Long-term commitment

During medical school, Kharel had spent time in Nepal conducting studies on knowledge, attitudes, and practice around hand hygiene. So he knew many of the communities that had suffered devastating losses of life and of buildings in the earthquake. He raised nearly $22,000 in a matter of days and helped gather medical supplies for earthquake survivors. But he also realized that he wanted to work in these communities long term, not just zip in, provide post-earthquake aid, and leave. He wanted to rebuild the health systems in a sustainable way. So he dedicated the $22,000 to improving health in two villages in which he had already established ties through work he conducted there in the summer of 2014 to gather basic information about residents’ health, access to water, and hygiene practices.

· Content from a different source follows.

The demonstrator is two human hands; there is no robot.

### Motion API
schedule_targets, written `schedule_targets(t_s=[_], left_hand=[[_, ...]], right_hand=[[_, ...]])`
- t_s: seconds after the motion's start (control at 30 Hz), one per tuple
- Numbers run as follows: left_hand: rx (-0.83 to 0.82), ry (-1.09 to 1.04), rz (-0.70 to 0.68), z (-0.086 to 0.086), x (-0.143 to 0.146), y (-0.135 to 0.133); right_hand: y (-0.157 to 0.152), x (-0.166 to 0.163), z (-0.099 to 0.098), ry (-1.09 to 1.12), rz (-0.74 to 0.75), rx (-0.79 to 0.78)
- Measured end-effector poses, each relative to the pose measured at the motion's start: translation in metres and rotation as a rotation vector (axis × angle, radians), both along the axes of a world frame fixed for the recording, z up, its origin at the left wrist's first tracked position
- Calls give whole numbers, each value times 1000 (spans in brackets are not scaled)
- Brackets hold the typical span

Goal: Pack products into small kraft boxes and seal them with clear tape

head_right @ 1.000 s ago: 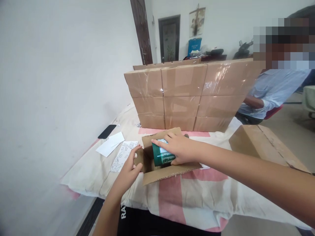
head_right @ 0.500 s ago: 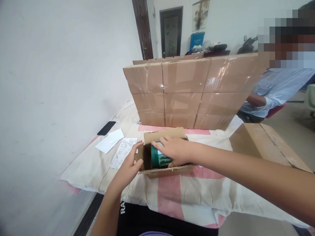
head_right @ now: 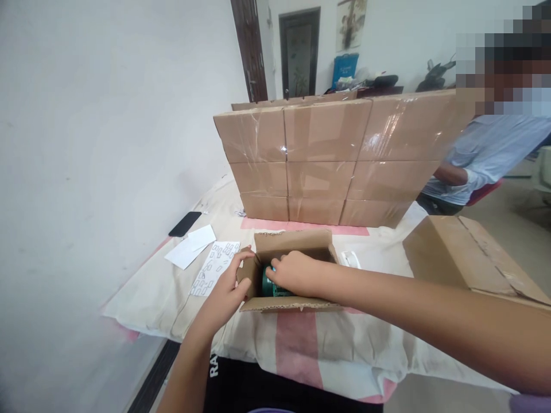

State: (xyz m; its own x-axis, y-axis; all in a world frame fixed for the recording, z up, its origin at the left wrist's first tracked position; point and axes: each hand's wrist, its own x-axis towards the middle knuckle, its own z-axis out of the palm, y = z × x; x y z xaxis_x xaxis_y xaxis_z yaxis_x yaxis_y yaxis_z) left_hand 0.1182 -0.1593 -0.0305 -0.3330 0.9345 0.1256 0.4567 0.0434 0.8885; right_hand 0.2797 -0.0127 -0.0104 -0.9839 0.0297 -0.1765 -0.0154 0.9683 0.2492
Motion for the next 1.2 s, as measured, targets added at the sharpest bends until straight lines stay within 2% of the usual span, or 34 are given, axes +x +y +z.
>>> schedule_targets(t_s=[0.13, 0.2, 0.27, 0.3, 0.37, 0.4, 0.43, 0.53, 0.63, 0.83, 0.93, 1.07, 1.2], left_hand=[[10, 53, -54, -3, -1, 1], [11, 67, -84, -3, -2, 1], [-15, 48, -102, -4, -3, 0], [-27, 28, -106, -5, -3, 0], [-23, -27, -108, -8, -2, 0], [-6, -60, -117, -11, -2, 0], [23, -97, -128, -14, -1, 0], [125, -225, -146, -25, 1, 4], [134, -336, -134, -41, 1, 12], [193, -415, -126, -70, -4, 29], [214, -396, -123, -80, -7, 36], [232, -395, -108, -88, -12, 40], [193, -414, -41, -88, -10, 38]], right_hand=[[4, 5, 24, 72, -25, -75], [7, 23, 38, 299, -82, -184], [10, 51, 40, 683, -190, -372], [11, 66, 35, 907, -266, -483], [13, 94, 12, 1329, -423, -668], [14, 104, -4, 1490, -482, -731], [15, 112, -21, 1559, -520, -788], [14, 121, -62, 1406, -525, -947], [11, 119, -82, 1238, -497, -998], [9, 116, -99, 1376, -316, -987], [7, 119, -106, 1382, -289, -983], [3, 123, -109, 1397, -258, -1068], [2, 121, -115, 1440, -246, -1122]])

After completing his medical school rotations in 2015, he went to Nepal and formed a team. Eager to involve the communities in health system planning, the team conducted focus groups among the residents. What did they see as their primary health care needs, for example, apart from rebuilding the health centers? How had health care changed, if at all, after the earthquake? What were the communities’ biggest health problems? What aid had they received after the earthquake, and how had physical trauma been managed? With support from the communities, the team decided to implement a different model in each village to sync the supply of health care with the demand. In one village, the team is developing a completely private model, in which HAPSA is building its own clinic. In the other, they are creating a public-private partnership, working with the local government and involving residents in health center decisions. “Working with the government is very difficult in Nepal,” said Kharel, “but it’s also important for our long-term efforts.

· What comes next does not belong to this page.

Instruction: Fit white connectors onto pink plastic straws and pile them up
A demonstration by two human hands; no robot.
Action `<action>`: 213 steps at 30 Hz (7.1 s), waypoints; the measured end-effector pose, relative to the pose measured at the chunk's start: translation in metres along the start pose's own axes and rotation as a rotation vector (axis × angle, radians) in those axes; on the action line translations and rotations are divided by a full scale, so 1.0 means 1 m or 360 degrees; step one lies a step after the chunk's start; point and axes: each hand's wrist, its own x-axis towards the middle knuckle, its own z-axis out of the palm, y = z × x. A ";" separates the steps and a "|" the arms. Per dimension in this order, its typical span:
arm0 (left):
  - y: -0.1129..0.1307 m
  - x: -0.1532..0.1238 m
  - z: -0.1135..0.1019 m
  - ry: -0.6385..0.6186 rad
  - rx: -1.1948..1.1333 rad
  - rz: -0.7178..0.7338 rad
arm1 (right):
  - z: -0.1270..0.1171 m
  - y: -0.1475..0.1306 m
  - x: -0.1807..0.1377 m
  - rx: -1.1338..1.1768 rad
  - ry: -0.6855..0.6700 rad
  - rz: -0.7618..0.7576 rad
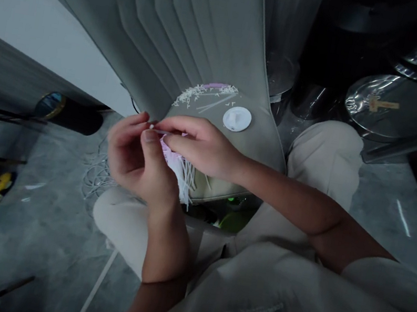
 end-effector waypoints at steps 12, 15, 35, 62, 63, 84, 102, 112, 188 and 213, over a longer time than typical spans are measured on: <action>-0.006 -0.003 -0.003 -0.0064 -0.0046 -0.0150 | 0.003 0.000 -0.006 -0.0389 0.0109 -0.0089; -0.005 -0.005 -0.005 -0.0158 0.0024 -0.0123 | 0.002 0.000 -0.006 -0.0357 0.0144 -0.0122; 0.003 -0.011 -0.005 -0.0271 -0.0385 0.0007 | 0.018 -0.015 -0.013 0.0442 -0.0210 0.0307; 0.011 -0.016 -0.008 -0.0393 -0.0639 -0.0037 | 0.025 0.003 -0.024 0.0556 -0.0122 0.0345; 0.011 -0.016 -0.008 -0.0392 -0.0627 -0.0023 | 0.026 0.002 -0.024 0.0564 -0.0113 0.0351; 0.006 -0.017 -0.011 -0.0390 -0.0513 -0.0108 | 0.037 -0.006 -0.024 0.0614 0.0234 0.0586; 0.002 -0.020 -0.012 -0.0390 -0.0501 -0.0195 | 0.041 -0.006 -0.023 0.0626 0.0375 0.0664; -0.009 -0.021 -0.012 -0.0407 -0.0453 -0.0102 | 0.039 -0.006 -0.020 0.0499 0.0480 0.0700; -0.002 -0.019 -0.021 -0.0446 -0.0260 -0.0040 | 0.031 0.012 -0.027 0.0253 0.0286 0.0313; 0.004 -0.021 -0.009 -0.0292 -0.0407 -0.0031 | 0.035 0.000 -0.021 0.0213 0.0289 0.0251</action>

Being the focus of attention does not come easily to Kharel. He is quick to give credit to the many others who are working to create sustainable health care in Nepal. “I may be the one in the spotlight in this interview,” he noted, “but there is an amazing team in Nepal meeting with the government, with people in the villages, with health workers. I’m so thankful to all the people doing such hard work on the ground in Nepal. My mentors and friends in the U.S., too, advise me—sometimes we talk on the phone about these issues all night. It’s truly a team effort.”

Kharel’s vision for the future is simple: that every single village in Nepal have access to quality facilities that can provide proper health care. “I know that will require a lot of logistics—including first completing medical school and then my residency,” he said. “But that’s the ultimate goal. That’s why I came to study public health.”